2. An isolation system comprising:
an isolation string, wherein said isolation string has a packing assembly which secures said isolation string in a wellbore casing, wherein said isolation string has a production screen which allows production fluid to pass into said isolation string;
an isolation sleeve which slides within said isolation string between open and closed positions;
a locking device which locks said isolation sleeve in an open position; and
an activation tool which allows said isolation sleeve to move to a closed position, wherein the open position allows fluid communication between the production screen and an interior portion of said isolation string and the closed position prevents fluid communication between the production screen and the interior portion of said isolation string, wherein said isolation sleeve has a seal which mates with a sealing surface only at one end of the production screen, wherein said isolation sleeve isolates the production screen from an interior portion of said isolation string.
3. An isolation system comprising:
an isolation string, wherein said isolation string has a packing assembly which secures said isolation string in a wellbore casing, wherein said isolation string has a production screen which allows production fluid to pass into said isolation string;
an isolation sleeve which slides within said isolation string between open and closed positions;
a locking device which locks said isolation sleeve in an open position; and
an activation tool which allows said isolation sleeve to move to a closed position, wherein the open position allows fluid communication between the production screen and an interior portion of said isolation string and the closed position prevents fluid communication between the production screen and the interior portion of said isolation string, wherein said locking device comprises at least one shear pin between said isolation sleeve and said isolation string, and a locking slick joint on the activation tool which pushes said isolation sleeve to unlock the isolation sleeve.
4. An isolation system as claimed in claim 3, wherein said locking slick joint comprises:
a female sleeve having at least one mating ledge;
a male sleeve having at least one recess in an outer surface which receives the at least one mating ledge of the female sleeve, wherein said female sleeve is slideable in an axial direction relative to said male sleeve between run-in and extended positions;
an outer sleeve positioned around the female sleeve which secures the female sleeve in both run-in and extended positions.
5. An isolation system as claimed in claim 3, wherein said locking slick joint comprises a channel through an interior of the locking slick joint, wherein said channel allows fluid communication between a space within said isolation string and a space without said isolation string when the locking slick joint is in an extended position.
6. An isolation system comprising:
an isolation string, wherein said isolation string has a packing assembly which secures said isolation string in a wellbore casing, wherein said isolation string has a production screen which allows production fluid to pass into said isolation string;
an isolation sleeve which slides within said isolation string between open and closed positions;
a locking device which locks said isolation sleeve in an open position; and
an activation tool which allows said isolation sleeve to move to a closed position, wherein the open position allows fluid communication between the production screen and an interior position of said isolation string and the closed position prevents fluid communication between the production screen and the interior portion of said isolation string, wherein said locking device comprises a trigger that secures the isolation sleeve to the isolation string before the trigger is activated and releases the isolation sleeve to the isolation string after the trigger is activated, wherein said trigger comprises:
a piston collar having a solid cylindrical portion attached to the isolation sleeve and a finger portion having at least one finger, wherein the at least one finger has a head at a distal end; and
at least one recess in said isolation string, wherein the head of the at least one finger is engaged in the at least one recess;
a cylindrically shaped pop lock positioned adjacent the head of the at least one finger so that the head is between the pop lock and the recess, wherein the pop lock secures the head relative to the recess; and
a latch attached to the service tool which couples with the pop lock, wherein said trigger is activated by removing the pop lock from the position adjacent the head.

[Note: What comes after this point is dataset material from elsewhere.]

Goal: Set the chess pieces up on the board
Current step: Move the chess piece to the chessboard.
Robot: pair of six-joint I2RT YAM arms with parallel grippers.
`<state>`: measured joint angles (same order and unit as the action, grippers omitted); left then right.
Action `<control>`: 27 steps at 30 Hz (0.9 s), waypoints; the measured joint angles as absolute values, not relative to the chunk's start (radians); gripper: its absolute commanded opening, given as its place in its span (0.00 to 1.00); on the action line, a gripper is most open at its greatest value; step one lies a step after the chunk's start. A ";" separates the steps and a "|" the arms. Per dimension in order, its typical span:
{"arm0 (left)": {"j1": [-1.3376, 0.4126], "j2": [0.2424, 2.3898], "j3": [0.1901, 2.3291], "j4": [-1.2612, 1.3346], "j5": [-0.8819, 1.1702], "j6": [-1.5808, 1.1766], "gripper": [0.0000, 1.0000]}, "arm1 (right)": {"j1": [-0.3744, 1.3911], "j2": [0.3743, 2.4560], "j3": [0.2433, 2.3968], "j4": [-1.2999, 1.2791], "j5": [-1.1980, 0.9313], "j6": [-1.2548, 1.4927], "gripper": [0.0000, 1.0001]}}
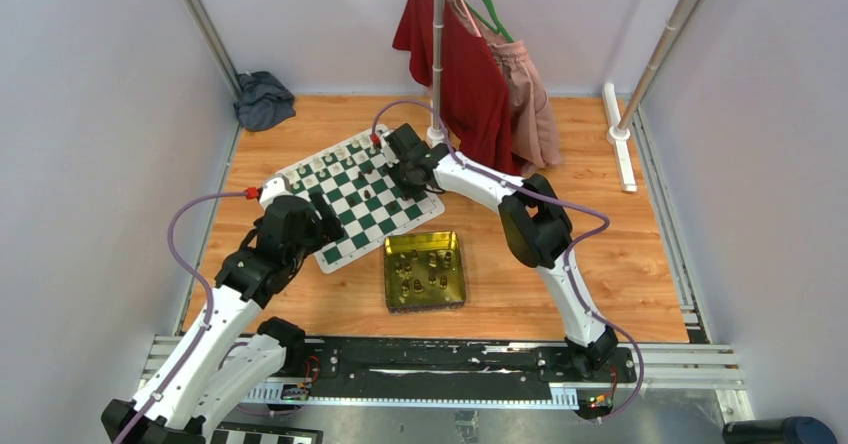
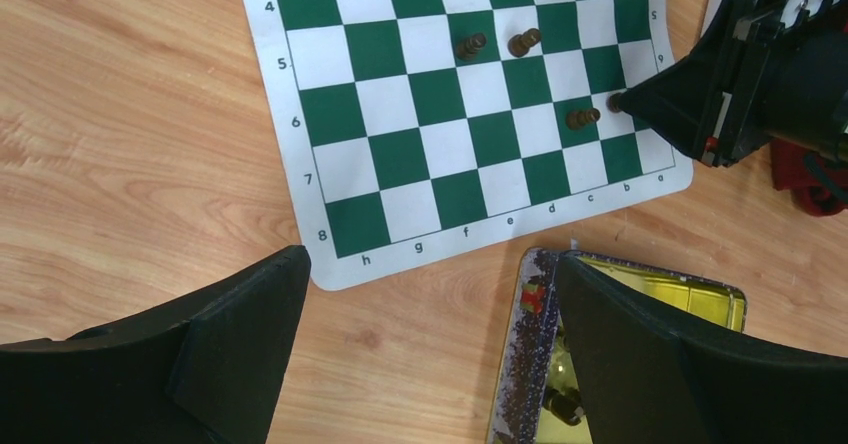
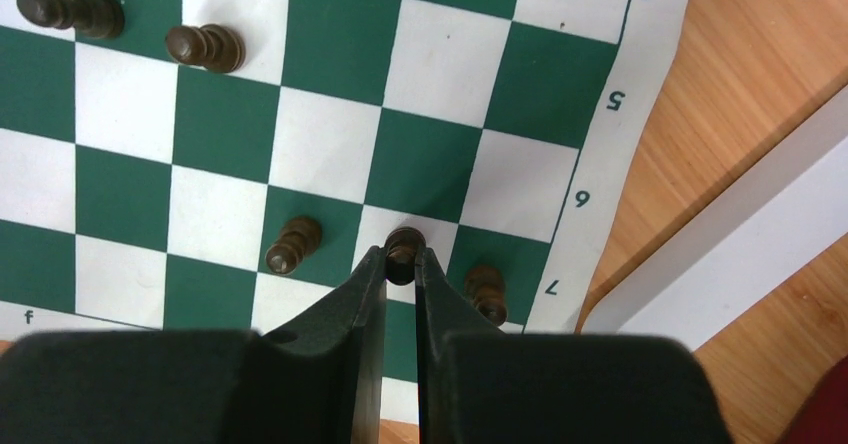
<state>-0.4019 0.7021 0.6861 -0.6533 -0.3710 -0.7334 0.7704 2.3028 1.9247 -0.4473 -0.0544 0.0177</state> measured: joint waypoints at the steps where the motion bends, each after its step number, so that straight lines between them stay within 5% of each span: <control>1: -0.402 0.699 0.686 -0.655 -0.371 -0.734 1.00 | 0.772 2.295 1.913 -0.445 -0.052 0.018 0.00; 27: -0.402 0.645 0.657 -0.698 -0.371 -0.735 1.00 | 0.786 2.261 1.855 -0.419 -0.041 0.029 0.02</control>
<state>-0.4019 0.6453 0.6571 -0.6979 -0.3714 -0.7353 0.7860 2.2612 1.8545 -0.4191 -0.0406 0.0292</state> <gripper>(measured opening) 0.997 0.152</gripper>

7. An isolation system as claimed in claim 6, wherein said latch is attached to a release tool coupled to the service tool.
8. An isolation system as claimed in claim 6, wherein said latch is attached to a wash pipe which extends from a distal end of the service tool.
9. An isolation system comprising:
an isolation string, wherein said isolation string has a packing assembly which secures said isolation string in a wellbore casing, wherein said isolation string has a production screen which allows production fluid to pass into said isolation string;
an isolation sleeve which slides within said isolation string between open and closed positions;
a locking device which locks said isolation sleeve in an open position; and an activation tool which allows said isolation sleeve to move to a closed position, wherein the open position allows fluid communication between the production screen and an interior portion of said isolation string and the closed position prevents fluid communication between the production screen and the interior portion of said isolation string, wherein said activation tool comprises:
a piston driven by a hydrostatic chamber which comprises lower pressure within the hydrostatic chamber than without, and wherein the piston moves said isolation sleeve from the open to the closed position.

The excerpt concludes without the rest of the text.